1. Combine mayonnaise, sriracha and 1 teaspoon vinegar in bowl; set aside. In medium bowl, whisk soy sauce, ginger and remaining 1 tablespoon vinegar together; set aside.

2. Pulse cauliflower in food processor until chopped into 1/4- to 1/8-inch pieces, 6 to 8 pulses, scraping down sides of bowl as needed.

3. Bring 1/4 cup water to simmer in large saucepan over medium-high heat. Stir in cauliflower. Reduce heat to medium-low, cover and cook, stirring occasionally, until cauliflower is tender, about 12 minutes. Stir in 2 tablespoons oil and half of soy sauce mixture and continue to cook, uncovered, stirring occasionally, until cauliflower rice is almost completely dry, about 3 minutes.
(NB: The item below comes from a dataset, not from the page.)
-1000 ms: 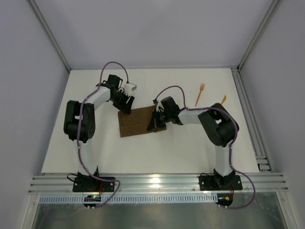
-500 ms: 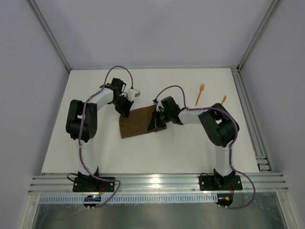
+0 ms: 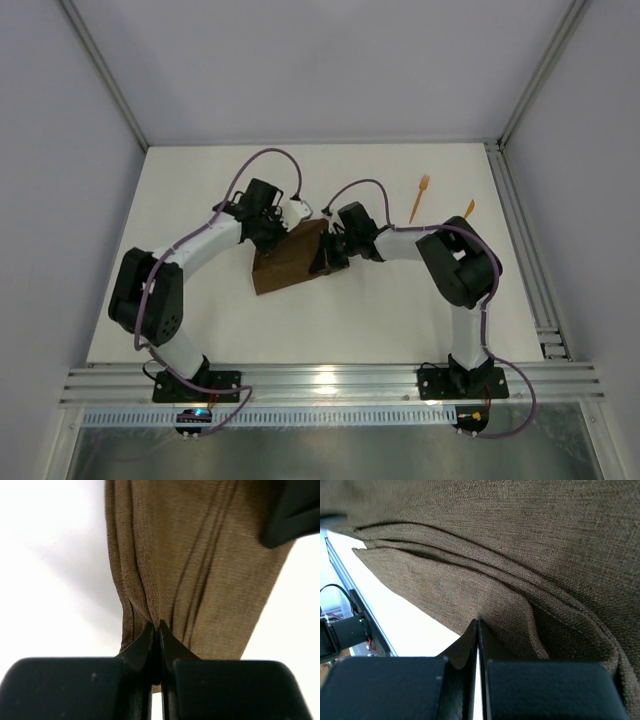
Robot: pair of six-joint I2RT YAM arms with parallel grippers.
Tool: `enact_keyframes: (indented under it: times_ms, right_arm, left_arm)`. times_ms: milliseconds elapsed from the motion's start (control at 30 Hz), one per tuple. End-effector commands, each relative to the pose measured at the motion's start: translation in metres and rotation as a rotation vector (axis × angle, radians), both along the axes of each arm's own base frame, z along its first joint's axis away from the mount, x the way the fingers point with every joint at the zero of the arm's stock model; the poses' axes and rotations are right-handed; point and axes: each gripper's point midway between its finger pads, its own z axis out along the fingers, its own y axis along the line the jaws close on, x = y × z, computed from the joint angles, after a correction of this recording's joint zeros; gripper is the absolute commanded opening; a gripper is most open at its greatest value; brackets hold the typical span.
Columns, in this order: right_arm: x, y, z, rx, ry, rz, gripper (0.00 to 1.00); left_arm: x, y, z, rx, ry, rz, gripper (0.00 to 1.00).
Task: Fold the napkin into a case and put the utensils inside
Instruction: Pick up the 2/3-rectangle-folded napkin from the center of the board, then fold the 2/3-rectangle-folded napkin at the center of the board.
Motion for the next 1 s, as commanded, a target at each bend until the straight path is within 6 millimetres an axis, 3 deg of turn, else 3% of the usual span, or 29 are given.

Divide cauliflower mixture evenly between individual serving bowls; set aside.

4. Pat tuna dry with paper towels and sprinkle with salt and pepper. Heat 1 tablespoon oil in 12-inch nonstick skillet over medium-high heat until just smoking. Cook steak until opaque at perimeter, translucent red at center when checked with tip of paring knife, and registers 110 degrees (for rare), or reddish pink at center when checked with tip of paring knife and registers 125 degrees (for medium-rare), 1 to 2 minutes per side. Transfer tuna to cutting board and immediately cut into 1-inch pieces.
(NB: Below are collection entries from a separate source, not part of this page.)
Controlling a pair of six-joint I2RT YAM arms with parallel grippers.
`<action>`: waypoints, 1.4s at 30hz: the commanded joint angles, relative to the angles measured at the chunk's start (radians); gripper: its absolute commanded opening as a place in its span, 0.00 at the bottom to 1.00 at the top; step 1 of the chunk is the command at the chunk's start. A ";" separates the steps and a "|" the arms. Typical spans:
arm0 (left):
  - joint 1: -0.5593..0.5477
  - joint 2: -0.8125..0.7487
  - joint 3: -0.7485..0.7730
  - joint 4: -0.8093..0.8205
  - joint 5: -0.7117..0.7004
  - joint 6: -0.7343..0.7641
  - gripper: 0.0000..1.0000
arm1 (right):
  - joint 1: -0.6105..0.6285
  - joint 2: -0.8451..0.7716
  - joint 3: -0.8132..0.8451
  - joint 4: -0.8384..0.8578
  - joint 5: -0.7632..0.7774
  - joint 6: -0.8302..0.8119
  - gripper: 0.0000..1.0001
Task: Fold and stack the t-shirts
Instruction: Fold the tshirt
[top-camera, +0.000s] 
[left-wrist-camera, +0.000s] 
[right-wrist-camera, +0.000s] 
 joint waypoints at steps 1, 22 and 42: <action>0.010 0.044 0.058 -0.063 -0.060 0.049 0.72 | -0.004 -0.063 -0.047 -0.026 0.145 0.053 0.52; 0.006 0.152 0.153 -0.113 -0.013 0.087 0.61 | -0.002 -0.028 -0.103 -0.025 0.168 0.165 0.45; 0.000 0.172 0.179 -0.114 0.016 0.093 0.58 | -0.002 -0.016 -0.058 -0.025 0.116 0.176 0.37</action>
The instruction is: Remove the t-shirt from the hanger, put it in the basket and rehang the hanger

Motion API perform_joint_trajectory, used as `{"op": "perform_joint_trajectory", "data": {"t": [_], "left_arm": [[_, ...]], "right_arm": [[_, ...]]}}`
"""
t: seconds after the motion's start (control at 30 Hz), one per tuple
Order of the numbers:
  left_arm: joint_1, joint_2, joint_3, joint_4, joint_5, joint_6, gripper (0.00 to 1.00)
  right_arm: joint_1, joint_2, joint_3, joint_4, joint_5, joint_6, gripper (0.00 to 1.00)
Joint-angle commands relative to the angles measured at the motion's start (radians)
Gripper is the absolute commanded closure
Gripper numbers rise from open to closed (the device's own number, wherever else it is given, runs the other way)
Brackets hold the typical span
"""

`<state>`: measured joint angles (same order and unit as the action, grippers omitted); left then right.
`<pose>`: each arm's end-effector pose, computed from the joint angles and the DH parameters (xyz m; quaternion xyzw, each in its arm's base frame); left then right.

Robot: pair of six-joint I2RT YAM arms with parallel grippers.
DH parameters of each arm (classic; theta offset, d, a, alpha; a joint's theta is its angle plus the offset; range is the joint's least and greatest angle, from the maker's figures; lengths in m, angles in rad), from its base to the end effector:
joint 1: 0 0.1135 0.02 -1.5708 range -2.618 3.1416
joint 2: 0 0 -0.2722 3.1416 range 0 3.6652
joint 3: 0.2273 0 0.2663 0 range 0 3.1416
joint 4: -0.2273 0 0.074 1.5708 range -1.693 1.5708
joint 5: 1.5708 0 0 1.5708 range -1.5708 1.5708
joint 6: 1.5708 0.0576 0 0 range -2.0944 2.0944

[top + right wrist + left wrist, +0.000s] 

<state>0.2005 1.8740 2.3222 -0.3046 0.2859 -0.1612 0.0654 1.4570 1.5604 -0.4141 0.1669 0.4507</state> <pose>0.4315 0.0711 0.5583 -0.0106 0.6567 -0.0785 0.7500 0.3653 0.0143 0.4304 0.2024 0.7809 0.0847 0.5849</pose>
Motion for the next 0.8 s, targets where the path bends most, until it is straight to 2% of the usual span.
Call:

5. Add cucumber and remaining 1 tablespoon oil to bowl with remaining soy sauce mixture and toss to coat. Top prepared serving bowls evenly with tuna, cucumber and avocado. Drizzle with mayonnaise sauce and sprinkle with scallion, nori (if using) and sesame seeds. Serve.

Snack: bacon-ranch cheese balls

Why this recipe works:

Keto eaters often lament that there are not enough savory snacks to eat on their diet, so ATK developed snack recipes that are easy to put together and have on hand for whenever a little nibble is wanted. Here they took the flavors of a make-ahead party recipe for a cheese ball and shrank it down into a delicious little keto snack.
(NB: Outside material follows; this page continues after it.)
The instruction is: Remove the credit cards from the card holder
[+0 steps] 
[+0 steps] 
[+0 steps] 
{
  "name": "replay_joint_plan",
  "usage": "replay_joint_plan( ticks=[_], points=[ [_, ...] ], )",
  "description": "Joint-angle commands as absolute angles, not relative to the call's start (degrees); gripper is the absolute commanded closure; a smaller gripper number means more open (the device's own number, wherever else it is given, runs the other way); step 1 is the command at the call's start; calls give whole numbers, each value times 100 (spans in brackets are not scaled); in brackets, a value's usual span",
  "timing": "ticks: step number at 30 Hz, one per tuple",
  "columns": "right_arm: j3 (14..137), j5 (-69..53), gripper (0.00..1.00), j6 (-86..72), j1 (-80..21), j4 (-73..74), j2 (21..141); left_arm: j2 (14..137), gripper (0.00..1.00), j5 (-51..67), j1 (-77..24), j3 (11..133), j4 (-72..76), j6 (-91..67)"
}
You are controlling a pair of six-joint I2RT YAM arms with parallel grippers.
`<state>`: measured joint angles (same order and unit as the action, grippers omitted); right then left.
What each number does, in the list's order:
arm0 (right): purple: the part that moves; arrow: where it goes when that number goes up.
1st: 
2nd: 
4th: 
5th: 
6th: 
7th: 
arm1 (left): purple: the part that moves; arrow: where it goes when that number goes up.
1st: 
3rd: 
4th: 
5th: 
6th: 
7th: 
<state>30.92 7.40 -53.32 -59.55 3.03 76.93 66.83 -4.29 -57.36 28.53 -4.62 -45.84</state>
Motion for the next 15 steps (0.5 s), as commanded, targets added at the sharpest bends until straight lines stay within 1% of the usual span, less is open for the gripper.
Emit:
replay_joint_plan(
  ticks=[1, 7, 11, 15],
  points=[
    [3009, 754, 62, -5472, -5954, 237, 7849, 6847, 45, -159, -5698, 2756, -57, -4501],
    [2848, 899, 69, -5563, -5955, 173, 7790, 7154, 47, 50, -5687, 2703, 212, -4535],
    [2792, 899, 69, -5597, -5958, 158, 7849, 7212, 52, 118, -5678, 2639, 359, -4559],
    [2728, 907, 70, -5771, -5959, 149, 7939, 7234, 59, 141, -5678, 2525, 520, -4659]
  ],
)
To make individual servings, shape the mixture into 30 bite-size balls. Cover the balls with a mixture of crisp bacon bits and finely ground almonds to enhance their fat content and give them some crunch. To quickly soften the cream cheese, microwave it for 20 to 30 seconds.

Serves: 15 (makes 30 balls).

Total time: 30 minutes, plus 2 hours chilling time.


— 12 ounces extra-sharp cheddar cheese, shredded (3 cups).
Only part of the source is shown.